Copy the lines of the entries exactly, from the opening one to the one holding "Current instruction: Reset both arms", and leave out everything after.

━━━ Data to process ━━━

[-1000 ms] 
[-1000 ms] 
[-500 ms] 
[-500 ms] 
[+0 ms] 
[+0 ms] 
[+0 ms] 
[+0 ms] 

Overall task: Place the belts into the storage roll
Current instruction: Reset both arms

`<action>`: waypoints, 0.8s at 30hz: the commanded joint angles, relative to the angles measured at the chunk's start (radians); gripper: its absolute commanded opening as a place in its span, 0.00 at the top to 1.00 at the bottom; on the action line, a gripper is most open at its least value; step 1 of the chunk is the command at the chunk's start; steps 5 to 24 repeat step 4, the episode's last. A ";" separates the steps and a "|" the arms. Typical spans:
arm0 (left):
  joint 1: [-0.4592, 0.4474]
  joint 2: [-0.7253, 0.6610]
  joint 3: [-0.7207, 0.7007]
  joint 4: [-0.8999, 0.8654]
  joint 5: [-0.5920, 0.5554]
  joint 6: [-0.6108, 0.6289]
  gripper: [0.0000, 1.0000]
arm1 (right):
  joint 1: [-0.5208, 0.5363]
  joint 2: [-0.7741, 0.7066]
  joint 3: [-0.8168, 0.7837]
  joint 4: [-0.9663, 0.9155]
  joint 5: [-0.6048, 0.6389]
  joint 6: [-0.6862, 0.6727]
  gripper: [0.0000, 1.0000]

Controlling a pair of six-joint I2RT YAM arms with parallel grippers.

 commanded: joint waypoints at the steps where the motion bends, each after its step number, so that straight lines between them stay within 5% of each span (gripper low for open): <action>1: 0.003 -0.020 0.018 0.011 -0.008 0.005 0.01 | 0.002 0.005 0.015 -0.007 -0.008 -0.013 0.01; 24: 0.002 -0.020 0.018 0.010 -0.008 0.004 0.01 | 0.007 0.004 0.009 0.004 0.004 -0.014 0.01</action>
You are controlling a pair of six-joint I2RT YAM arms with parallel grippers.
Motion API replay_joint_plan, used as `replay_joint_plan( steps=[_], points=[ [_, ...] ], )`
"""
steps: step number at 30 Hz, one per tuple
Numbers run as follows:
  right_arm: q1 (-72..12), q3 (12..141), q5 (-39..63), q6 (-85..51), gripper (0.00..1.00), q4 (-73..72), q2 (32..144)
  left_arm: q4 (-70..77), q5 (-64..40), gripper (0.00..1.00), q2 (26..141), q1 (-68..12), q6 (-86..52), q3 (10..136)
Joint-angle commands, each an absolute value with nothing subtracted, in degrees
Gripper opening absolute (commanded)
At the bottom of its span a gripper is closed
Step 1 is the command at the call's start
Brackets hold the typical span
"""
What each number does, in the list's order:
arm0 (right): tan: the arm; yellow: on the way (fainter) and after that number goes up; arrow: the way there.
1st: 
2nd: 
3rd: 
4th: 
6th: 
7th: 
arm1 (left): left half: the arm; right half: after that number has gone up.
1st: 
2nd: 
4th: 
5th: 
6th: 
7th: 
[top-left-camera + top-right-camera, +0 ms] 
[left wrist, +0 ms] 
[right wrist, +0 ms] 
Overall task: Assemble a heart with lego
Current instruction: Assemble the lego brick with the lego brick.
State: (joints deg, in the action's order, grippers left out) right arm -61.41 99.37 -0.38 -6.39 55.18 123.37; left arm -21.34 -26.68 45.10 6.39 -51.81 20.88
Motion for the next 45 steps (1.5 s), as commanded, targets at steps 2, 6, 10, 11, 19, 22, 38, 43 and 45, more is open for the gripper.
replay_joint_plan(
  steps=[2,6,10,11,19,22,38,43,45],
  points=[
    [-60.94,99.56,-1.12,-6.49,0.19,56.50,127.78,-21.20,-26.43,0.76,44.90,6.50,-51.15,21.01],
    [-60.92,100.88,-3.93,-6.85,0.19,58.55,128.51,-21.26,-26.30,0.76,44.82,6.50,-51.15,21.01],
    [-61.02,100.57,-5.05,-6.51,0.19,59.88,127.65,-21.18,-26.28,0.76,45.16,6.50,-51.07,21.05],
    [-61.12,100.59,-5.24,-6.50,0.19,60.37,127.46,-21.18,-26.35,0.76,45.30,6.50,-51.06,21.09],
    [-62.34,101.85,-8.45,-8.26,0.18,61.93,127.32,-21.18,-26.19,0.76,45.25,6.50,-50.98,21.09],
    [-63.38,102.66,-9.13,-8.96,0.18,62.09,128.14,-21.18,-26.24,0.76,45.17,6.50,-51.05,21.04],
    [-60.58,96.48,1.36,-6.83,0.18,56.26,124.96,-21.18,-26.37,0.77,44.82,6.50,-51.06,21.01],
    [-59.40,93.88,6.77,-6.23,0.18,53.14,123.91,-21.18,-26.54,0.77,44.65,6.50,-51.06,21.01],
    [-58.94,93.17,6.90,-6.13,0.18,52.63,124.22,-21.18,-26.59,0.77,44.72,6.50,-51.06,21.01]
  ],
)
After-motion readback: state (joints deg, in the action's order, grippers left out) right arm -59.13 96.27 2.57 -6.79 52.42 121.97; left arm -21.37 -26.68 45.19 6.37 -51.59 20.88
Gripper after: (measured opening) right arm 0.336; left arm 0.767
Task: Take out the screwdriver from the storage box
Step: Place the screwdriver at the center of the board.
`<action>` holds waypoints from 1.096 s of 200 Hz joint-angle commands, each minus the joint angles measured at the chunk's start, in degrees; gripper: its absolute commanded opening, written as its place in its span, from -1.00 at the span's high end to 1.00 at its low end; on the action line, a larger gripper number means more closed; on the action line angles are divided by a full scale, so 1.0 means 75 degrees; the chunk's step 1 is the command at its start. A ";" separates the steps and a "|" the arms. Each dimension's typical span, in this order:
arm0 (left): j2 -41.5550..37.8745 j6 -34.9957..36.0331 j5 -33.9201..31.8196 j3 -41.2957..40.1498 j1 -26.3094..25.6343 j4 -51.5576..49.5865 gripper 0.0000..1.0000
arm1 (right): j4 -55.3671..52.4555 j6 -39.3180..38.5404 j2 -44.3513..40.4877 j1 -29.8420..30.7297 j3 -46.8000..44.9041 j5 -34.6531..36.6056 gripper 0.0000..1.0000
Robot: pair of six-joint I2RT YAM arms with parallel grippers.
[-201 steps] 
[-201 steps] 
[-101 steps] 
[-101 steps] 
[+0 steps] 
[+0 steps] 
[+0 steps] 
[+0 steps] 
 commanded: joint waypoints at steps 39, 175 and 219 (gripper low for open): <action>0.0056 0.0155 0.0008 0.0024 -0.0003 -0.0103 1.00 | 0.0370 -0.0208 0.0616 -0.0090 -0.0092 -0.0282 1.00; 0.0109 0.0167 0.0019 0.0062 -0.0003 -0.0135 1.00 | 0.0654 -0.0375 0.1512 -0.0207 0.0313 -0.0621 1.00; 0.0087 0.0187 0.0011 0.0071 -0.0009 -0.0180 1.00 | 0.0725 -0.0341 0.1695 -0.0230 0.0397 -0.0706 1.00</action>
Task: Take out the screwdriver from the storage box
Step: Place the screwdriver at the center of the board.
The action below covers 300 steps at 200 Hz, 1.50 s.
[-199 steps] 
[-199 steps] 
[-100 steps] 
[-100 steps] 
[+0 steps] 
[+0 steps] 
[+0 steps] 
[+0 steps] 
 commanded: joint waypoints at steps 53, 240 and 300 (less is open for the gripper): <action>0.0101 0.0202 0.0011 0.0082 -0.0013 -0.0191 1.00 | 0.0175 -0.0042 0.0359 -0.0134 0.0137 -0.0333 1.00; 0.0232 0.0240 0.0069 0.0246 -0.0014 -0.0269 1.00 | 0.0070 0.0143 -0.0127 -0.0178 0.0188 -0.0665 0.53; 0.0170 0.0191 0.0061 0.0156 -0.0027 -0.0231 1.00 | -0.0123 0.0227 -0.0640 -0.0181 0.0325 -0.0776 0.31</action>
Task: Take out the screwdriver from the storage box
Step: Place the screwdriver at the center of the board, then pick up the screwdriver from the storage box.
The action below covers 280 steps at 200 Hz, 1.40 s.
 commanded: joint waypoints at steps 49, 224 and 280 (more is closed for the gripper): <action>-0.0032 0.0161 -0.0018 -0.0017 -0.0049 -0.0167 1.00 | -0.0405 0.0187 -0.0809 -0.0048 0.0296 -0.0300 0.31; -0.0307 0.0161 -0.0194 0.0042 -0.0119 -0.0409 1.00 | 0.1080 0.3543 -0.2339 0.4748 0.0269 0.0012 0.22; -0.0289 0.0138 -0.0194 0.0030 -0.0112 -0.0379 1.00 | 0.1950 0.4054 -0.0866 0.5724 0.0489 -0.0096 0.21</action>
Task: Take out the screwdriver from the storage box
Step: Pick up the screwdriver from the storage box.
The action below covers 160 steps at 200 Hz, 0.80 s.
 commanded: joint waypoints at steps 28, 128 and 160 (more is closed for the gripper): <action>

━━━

#### Response:
[-1000 ms] 
[-1000 ms] 
[-500 ms] 
[-500 ms] 
[+0 ms] 
[+0 ms] 
[+0 ms] 
[+0 ms] 

Overall task: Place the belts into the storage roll
Current instruction: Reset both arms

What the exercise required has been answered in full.